EXERCISE DESCRIPTION:
Reproduce the listing below word for word, with no pictures.

GIVEN DATA:
##########
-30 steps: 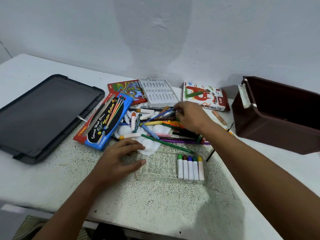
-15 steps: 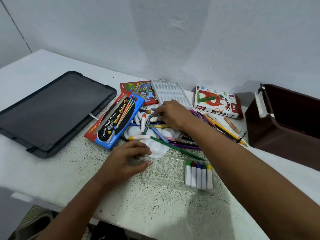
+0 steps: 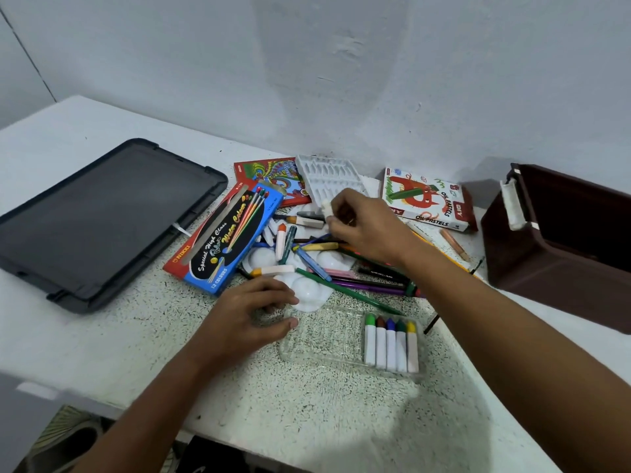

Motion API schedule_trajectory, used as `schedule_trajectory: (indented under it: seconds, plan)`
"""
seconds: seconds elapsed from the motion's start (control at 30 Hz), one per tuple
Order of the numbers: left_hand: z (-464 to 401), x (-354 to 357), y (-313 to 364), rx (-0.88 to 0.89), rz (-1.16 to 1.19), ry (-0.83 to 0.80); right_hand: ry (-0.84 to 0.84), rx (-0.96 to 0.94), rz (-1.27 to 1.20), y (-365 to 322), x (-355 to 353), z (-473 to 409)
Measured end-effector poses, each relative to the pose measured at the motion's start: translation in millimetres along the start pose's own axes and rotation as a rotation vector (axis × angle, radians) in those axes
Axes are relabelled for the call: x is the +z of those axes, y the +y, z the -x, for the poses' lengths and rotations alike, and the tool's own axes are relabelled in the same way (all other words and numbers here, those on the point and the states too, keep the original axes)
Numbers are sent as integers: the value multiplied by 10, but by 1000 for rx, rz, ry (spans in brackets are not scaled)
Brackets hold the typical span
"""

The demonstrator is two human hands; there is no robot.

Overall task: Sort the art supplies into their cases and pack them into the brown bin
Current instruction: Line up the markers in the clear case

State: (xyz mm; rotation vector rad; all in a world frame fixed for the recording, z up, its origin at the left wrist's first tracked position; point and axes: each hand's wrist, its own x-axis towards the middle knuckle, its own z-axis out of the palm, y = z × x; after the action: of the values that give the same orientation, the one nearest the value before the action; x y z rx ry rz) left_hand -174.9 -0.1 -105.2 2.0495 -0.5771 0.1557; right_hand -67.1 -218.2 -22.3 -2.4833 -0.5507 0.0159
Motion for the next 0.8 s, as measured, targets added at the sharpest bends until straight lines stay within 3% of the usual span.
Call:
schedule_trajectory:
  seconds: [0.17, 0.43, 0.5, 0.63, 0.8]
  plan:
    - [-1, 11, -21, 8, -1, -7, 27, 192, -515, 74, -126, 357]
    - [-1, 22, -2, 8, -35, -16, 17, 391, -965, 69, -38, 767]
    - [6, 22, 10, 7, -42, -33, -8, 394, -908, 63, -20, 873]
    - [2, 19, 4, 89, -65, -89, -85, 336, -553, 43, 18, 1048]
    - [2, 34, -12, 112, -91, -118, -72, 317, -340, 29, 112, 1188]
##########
YOUR RESPONSE:
-30 steps: 
-15 steps: 
+0 steps: 

Motion API schedule_trajectory, used as `schedule_trajectory: (indented under it: seconds, plan)`
"""
seconds: seconds elapsed from the motion's start (control at 30 Hz), one per tuple
Order of the numbers: left_hand: z (-464 to 401), x (-354 to 357), y (-313 to 364), rx (-0.88 to 0.89), rz (-1.16 to 1.19), ry (-0.83 to 0.80); right_hand: ry (-0.84 to 0.84), rx (-0.96 to 0.94), rz (-1.27 to 1.20), y (-365 to 322), x (-355 to 353), z (-473 to 409)
Measured end-effector poses, each relative to the pose measured at the motion's start: translation in millimetres along the start pose's own axes and rotation as a rotation vector (axis × angle, radians) in those axes
Axes are relabelled for the call: x is the +z of those axes, y the +y, z the -x, for the poses' lengths and rotations alike, and the tool's own axes are relabelled in the same way (all other words and numbers here, those on the point and the states too, keep the original axes)
Numbers are sent as integers: the value multiplied by 10, but by 1000 for rx, rz, ry (spans in brackets are not scaled)
Brackets hold the typical span
"""

The demonstrator is two human hands; there is no robot.

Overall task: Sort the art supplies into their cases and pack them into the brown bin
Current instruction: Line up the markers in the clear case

State: (xyz mm; rotation vector rad; all in a world frame fixed for the recording, z up, its origin at the left wrist's first tracked position; point and axes: each hand's wrist, its own x-axis towards the middle knuckle, its own z-axis out of the palm, y = z × x; after the action: of the values that give the same orientation, the one nearest the value before the action; x y z rx ry rz) left_hand -174.9 -0.1 -105.2 2.0495 -0.5771 0.1557; right_hand -67.1 -218.2 -22.3 -2.4833 -0.5507 0.0159
Motion for the next 0.8 s, as measured, targets added at the sharpest bends until straight lines stay within 3% of the usual span.
Call:
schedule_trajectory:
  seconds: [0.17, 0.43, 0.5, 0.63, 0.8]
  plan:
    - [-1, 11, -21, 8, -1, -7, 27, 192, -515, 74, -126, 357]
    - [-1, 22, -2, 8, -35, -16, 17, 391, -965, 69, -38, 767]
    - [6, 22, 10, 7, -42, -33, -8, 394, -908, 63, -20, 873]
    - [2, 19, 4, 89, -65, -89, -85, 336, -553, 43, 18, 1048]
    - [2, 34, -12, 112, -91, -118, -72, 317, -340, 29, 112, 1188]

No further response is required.